**AIM OF THE TASK**
Retype, word for word, every line of the records below starting at the one that contains "Outline every instance of the patterned" and ending at the one that contains "--target white wall"; include both of those lines and nothing more.

---

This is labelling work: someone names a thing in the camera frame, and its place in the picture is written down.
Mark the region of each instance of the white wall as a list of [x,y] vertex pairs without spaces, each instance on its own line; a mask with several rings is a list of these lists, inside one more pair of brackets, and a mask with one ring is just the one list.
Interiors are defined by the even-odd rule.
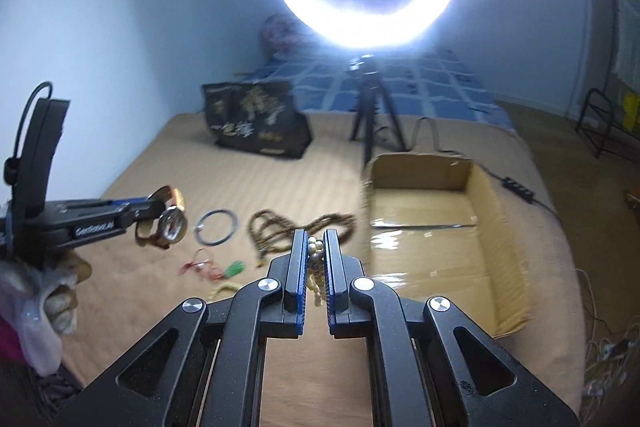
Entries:
[[499,98],[563,113],[582,83],[591,1],[452,0],[438,27]]
[[200,84],[264,61],[258,29],[278,3],[0,0],[0,154],[31,89],[51,80],[72,103],[48,197],[100,195],[171,116],[199,110]]

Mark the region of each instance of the beige bed sheet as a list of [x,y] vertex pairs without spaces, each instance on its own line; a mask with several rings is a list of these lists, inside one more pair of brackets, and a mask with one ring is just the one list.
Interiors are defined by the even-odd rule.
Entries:
[[[313,143],[301,160],[286,160],[218,148],[202,115],[178,115],[105,196],[148,194],[164,184],[179,187],[192,226],[208,210],[233,209],[241,226],[231,240],[212,251],[221,266],[244,261],[248,269],[234,280],[247,283],[266,272],[266,268],[255,268],[255,248],[245,232],[257,210],[272,208],[297,223],[308,223],[326,212],[363,215],[362,144],[347,140],[351,118],[311,115]],[[402,118],[408,135],[415,121]],[[517,136],[468,121],[436,122],[442,149],[465,152],[498,174],[527,185],[551,204],[529,150]],[[433,140],[429,126],[422,124],[416,151],[429,152]],[[584,370],[584,323],[569,246],[548,212],[497,190],[527,261],[532,314],[522,331],[502,343],[577,410]],[[365,227],[358,227],[343,253],[359,255],[365,232]],[[94,274],[79,286],[78,331],[65,339],[63,360],[82,383],[97,377],[182,300],[207,298],[212,283],[193,273],[178,275],[198,247],[190,232],[168,251],[140,249],[131,230],[80,249],[94,266]],[[228,296],[221,293],[219,298]],[[307,302],[304,335],[295,341],[268,342],[260,424],[371,425],[364,341],[332,339],[325,309],[314,308],[313,299]]]

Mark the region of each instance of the silver screw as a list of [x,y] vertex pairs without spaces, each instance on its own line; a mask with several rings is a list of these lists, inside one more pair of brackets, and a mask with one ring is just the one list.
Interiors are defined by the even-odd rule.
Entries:
[[203,306],[202,301],[195,297],[192,297],[191,299],[187,299],[185,302],[182,303],[182,309],[187,313],[199,312],[202,309],[202,306]]
[[445,312],[451,308],[451,302],[446,297],[433,297],[429,301],[429,306],[437,312]]
[[369,279],[369,277],[358,277],[353,281],[353,285],[356,289],[367,292],[373,288],[373,280]]
[[275,279],[271,279],[270,277],[267,277],[266,279],[260,279],[258,281],[258,288],[266,292],[270,292],[271,290],[276,289],[278,287],[278,284],[280,283]]

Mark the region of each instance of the blue plaid bedding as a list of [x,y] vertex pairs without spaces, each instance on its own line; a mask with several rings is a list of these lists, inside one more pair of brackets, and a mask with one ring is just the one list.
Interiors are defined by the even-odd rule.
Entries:
[[[513,129],[506,111],[495,105],[492,93],[450,50],[379,57],[379,64],[399,114],[455,118]],[[358,86],[349,76],[345,60],[272,60],[243,82],[270,80],[291,83],[300,111],[356,110]]]

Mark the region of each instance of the open cardboard box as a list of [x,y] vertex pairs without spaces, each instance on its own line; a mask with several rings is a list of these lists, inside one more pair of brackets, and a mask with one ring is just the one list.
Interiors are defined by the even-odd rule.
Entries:
[[526,270],[489,176],[472,160],[383,154],[366,172],[369,272],[399,296],[443,295],[492,337],[527,321]]

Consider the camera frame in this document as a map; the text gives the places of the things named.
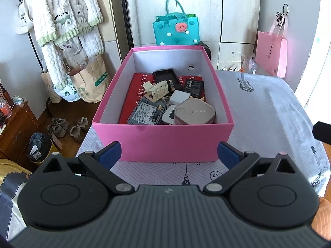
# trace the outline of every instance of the brown paper bag
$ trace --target brown paper bag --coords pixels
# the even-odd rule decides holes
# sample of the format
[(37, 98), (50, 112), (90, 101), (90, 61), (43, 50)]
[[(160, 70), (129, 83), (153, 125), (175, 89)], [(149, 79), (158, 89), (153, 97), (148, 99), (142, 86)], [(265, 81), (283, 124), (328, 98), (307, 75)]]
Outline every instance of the brown paper bag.
[(87, 103), (101, 101), (110, 84), (110, 76), (101, 55), (94, 57), (85, 69), (74, 73), (72, 70), (69, 75), (81, 98)]
[(62, 100), (62, 98), (59, 95), (57, 95), (57, 93), (54, 91), (53, 83), (52, 83), (51, 77), (49, 75), (49, 72), (40, 73), (40, 75), (41, 75), (42, 80), (45, 83), (45, 86), (46, 86), (46, 89), (48, 91), (48, 95), (51, 99), (51, 102), (52, 103), (59, 103)]

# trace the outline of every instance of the turquoise handbag
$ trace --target turquoise handbag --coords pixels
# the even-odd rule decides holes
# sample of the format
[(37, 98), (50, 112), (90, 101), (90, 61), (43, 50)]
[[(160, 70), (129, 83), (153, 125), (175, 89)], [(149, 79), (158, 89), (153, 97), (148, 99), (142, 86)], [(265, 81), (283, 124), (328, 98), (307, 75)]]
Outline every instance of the turquoise handbag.
[(153, 22), (154, 35), (157, 45), (184, 44), (192, 45), (200, 42), (199, 20), (195, 14), (185, 14), (182, 5), (177, 1), (182, 13), (174, 12), (169, 14), (166, 0), (165, 16), (157, 16)]

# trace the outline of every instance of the fuzzy slipper
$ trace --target fuzzy slipper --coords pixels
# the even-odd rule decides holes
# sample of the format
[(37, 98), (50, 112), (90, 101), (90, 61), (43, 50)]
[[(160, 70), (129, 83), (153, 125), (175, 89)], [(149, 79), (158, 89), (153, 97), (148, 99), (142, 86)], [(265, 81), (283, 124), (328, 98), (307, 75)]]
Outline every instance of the fuzzy slipper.
[(52, 124), (60, 125), (64, 130), (67, 130), (69, 126), (69, 122), (67, 120), (58, 117), (52, 118)]
[(51, 135), (52, 133), (58, 137), (58, 138), (63, 138), (65, 134), (67, 133), (64, 128), (62, 128), (59, 124), (52, 124), (47, 127), (47, 130), (49, 134)]
[(71, 129), (70, 129), (70, 132), (69, 132), (69, 135), (76, 141), (76, 142), (79, 142), (79, 143), (82, 143), (84, 138), (85, 138), (85, 135), (81, 129), (80, 126), (73, 126)]
[(90, 129), (91, 124), (88, 122), (87, 117), (82, 117), (78, 119), (76, 122), (74, 122), (76, 126), (79, 126), (84, 131), (88, 131)]

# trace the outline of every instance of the black battery
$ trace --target black battery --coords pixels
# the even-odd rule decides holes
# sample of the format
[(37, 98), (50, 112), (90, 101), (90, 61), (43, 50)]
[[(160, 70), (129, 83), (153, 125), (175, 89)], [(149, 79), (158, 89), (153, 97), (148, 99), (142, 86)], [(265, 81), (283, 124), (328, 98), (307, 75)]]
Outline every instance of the black battery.
[(191, 93), (193, 98), (201, 99), (204, 91), (204, 82), (199, 80), (186, 79), (183, 91)]

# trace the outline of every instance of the patterned tablecloth
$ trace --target patterned tablecloth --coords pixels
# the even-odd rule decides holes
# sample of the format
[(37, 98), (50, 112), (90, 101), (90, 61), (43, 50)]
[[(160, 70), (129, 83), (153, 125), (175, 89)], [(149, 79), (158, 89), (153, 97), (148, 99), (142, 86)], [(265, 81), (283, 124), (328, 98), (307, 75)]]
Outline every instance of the patterned tablecloth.
[[(290, 87), (278, 77), (227, 71), (216, 73), (235, 122), (228, 143), (241, 151), (254, 150), (262, 157), (275, 157), (280, 151), (287, 152), (316, 192), (323, 196), (330, 178), (329, 160), (322, 143), (313, 138), (312, 123)], [(102, 148), (102, 142), (91, 127), (77, 155)], [(227, 170), (221, 161), (119, 161), (111, 169), (135, 188), (139, 184), (197, 184), (202, 188)]]

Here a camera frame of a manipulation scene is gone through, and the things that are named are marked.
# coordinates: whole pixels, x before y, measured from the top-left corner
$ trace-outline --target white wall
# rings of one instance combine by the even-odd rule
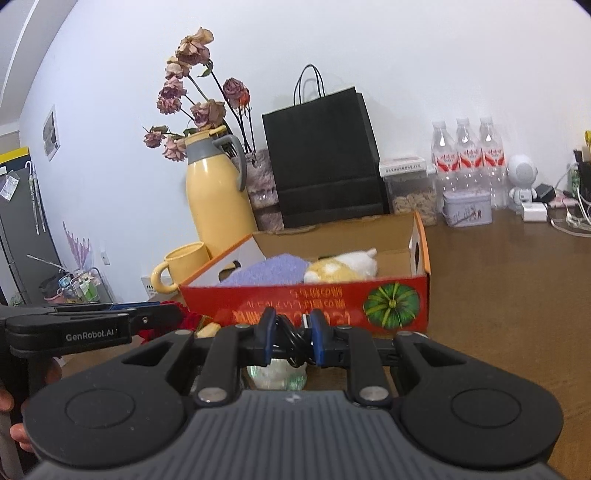
[[[591,127],[591,18],[573,0],[80,0],[37,73],[21,143],[60,256],[71,263],[65,220],[91,238],[97,263],[107,249],[103,269],[123,300],[145,298],[140,276],[197,238],[185,166],[145,148],[141,126],[185,127],[155,100],[166,58],[200,25],[216,37],[219,78],[250,88],[259,148],[261,114],[290,104],[308,62],[328,91],[364,94],[383,157],[428,156],[432,120],[492,114],[507,153],[530,155],[554,183]],[[41,126],[54,103],[61,149],[49,163]]]
[[[0,135],[0,155],[10,152],[11,150],[16,150],[17,148],[20,148],[20,146],[21,144],[18,132]]]

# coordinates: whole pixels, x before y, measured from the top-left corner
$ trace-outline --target cardboard box
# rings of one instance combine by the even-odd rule
[[[289,253],[315,261],[376,248],[378,278],[340,284],[223,287],[220,275]],[[417,213],[325,223],[282,232],[256,232],[211,260],[181,285],[189,309],[221,325],[257,323],[267,306],[295,325],[322,309],[331,325],[353,325],[375,333],[423,332],[429,311],[430,265]]]

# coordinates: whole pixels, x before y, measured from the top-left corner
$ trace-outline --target yellow object
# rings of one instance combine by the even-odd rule
[[[10,152],[3,153],[0,155],[0,164],[6,163],[7,161],[14,160],[15,158],[24,157],[29,154],[29,147],[21,147]]]
[[[209,323],[208,325],[206,325],[205,327],[203,327],[201,330],[199,330],[195,336],[197,338],[209,338],[209,337],[215,337],[217,331],[222,328],[221,325],[219,323]]]
[[[304,276],[305,283],[343,283],[362,281],[365,277],[334,258],[312,263]]]
[[[187,145],[187,200],[199,239],[211,258],[256,232],[256,222],[246,193],[246,158],[234,135],[211,138],[224,126],[198,132]],[[241,161],[238,172],[220,146],[232,143]]]
[[[178,285],[191,277],[199,268],[209,262],[209,254],[203,242],[195,242],[171,251],[164,261],[152,272],[150,282],[158,293],[174,293]],[[172,285],[164,285],[160,277],[168,268]]]

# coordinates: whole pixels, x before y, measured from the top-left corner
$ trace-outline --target power adapter
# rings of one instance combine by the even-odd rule
[[[545,203],[523,203],[521,217],[524,222],[545,222],[548,217],[548,209]]]

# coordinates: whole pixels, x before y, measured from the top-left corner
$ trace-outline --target white astronaut figurine
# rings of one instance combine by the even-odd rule
[[[515,210],[519,212],[523,203],[531,203],[538,197],[532,188],[538,169],[527,155],[513,155],[507,164],[509,180],[514,188],[509,192],[509,197],[515,203]]]

---

**TASK RESULT**
Outline every instance of the patterned tablecloth.
[[(290, 87), (278, 77), (227, 71), (216, 73), (235, 122), (228, 143), (241, 151), (254, 150), (262, 157), (275, 157), (280, 151), (287, 152), (316, 192), (323, 196), (330, 178), (329, 160), (322, 143), (313, 138), (312, 123)], [(102, 148), (102, 142), (91, 127), (77, 155)], [(227, 170), (221, 161), (119, 161), (111, 169), (135, 188), (139, 184), (197, 184), (202, 188)]]

Here a camera frame of a manipulation scene is gone through, and the things that are named are marked.
# coordinates: whole pixels, x before y, measured from the top-left corner
$ trace-outline --target white wall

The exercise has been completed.